According to Invast Global’s White, non-banks such as XTX are coming to the fore during periods of illiquidity as their systems and risk appetite appear well developed for warehousing risk.
“The biggest banks are still crucial players across the industry, but some of the smaller ones are responding to the changes by specializing their offering, and in some instances this is leading to a focus on emerging market and regional currencies,” he says.
“The large Australian banks seem to have realised they are better suited focusing on being good at Australian and New Zealand dollars and leaving the other pairs to the non-banks and the large global banks.”
Michael Go, head of FX market development, Asia-Pacific at Thomson Reuters, agrees that non-bank providers are penetrating the market with smart technology and new, client-focused business models.
“Multi-bank platforms, white-labelling and outsourced infrastructure have also been on the increase as regulatory, investor and capital demands begin to impact business and compliance models,” he adds.
In early 2015, Greg Medcraft, chairman of the Australian Securities & Investments Commission (ASIC) expressed concern that Australia was being “picked off” by FX brokerages because of its tolerance of high levels of leverage.
Natallia Hunik, global head of sales at Fortex, observes that ASIC is mulling over further leverage reduction changes and the implementation of maximum leverage caps with regard to contracts-for-difference in particular.
Natallia Hunik, Fortex
“This could lead to a shrinking of the market and may force Australian firms to expand overseas where rules are less stringent,” she says. “It is likely that Australian firms would look to Asia (and southeast Asia in particular) as possible areas for expansion.”
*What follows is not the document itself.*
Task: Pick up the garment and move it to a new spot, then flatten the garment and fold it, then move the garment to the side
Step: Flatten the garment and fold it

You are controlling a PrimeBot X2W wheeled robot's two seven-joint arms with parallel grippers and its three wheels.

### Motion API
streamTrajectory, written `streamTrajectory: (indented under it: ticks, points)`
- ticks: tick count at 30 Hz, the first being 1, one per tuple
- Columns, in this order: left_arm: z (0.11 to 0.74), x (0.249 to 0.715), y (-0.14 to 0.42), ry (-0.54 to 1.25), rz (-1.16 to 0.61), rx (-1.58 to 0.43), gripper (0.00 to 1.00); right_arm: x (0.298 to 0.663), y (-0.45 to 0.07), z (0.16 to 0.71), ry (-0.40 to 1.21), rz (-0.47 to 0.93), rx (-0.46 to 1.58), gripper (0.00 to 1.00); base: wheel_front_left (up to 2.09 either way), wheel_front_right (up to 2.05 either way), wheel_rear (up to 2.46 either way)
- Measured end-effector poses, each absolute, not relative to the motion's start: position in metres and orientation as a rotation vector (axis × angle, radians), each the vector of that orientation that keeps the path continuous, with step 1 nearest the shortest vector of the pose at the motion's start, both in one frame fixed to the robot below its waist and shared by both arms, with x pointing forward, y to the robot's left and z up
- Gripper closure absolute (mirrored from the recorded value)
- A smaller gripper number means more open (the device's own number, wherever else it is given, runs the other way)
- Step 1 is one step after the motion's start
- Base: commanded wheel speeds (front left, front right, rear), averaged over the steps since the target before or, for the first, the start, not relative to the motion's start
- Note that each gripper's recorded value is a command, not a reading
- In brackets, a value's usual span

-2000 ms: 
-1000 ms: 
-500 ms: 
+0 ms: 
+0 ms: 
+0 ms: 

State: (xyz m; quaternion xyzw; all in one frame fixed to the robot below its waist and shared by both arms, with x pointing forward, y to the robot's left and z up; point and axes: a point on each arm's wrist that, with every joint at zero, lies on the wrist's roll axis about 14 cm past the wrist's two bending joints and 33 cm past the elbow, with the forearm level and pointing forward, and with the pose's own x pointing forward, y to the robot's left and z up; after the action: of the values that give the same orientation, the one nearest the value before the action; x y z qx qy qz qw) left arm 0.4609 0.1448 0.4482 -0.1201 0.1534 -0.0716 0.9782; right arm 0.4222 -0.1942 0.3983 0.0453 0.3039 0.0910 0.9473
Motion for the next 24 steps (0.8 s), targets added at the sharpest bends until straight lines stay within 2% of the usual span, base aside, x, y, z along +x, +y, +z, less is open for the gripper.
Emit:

White is more bullish, though, suggesting the impact on the market might be less severe than anticipated in some quarters.
“The Australian retail market is not inherently reliant on high leverage – 100-1 seems to be the norm – well shy of the 500-1 or even 1,000-1 offered in other jurisdictions,” he says.
“New limits would impact volumes, but if the reaction to margin changes in Japan in 2009 is any guide, we could simply see those who cannot afford to put more money in trade smaller sizes more frequently.”
Adam Gazzoli, R5’s business development manager, describes the AUD/RMB cross as the “next big thing” in the Australian FX market, despite data from Peter Lee Associates’ annual FX survey showing that AUD/USD accounts for 89% of FX activity amongst the country’s highest volume customers.
“Australian banks are seeing more Indian rupee flows as trade and investment picks up between the two countries,” he says. “Perhaps that is not such a surprise since Perth is closer to Calcutta than it is to Sydney or Melbourne.
“However, Indian rupee still has a long way to go before it catches up with the China relationship. The Australian dollar is a good proxy for world sentiment on China.”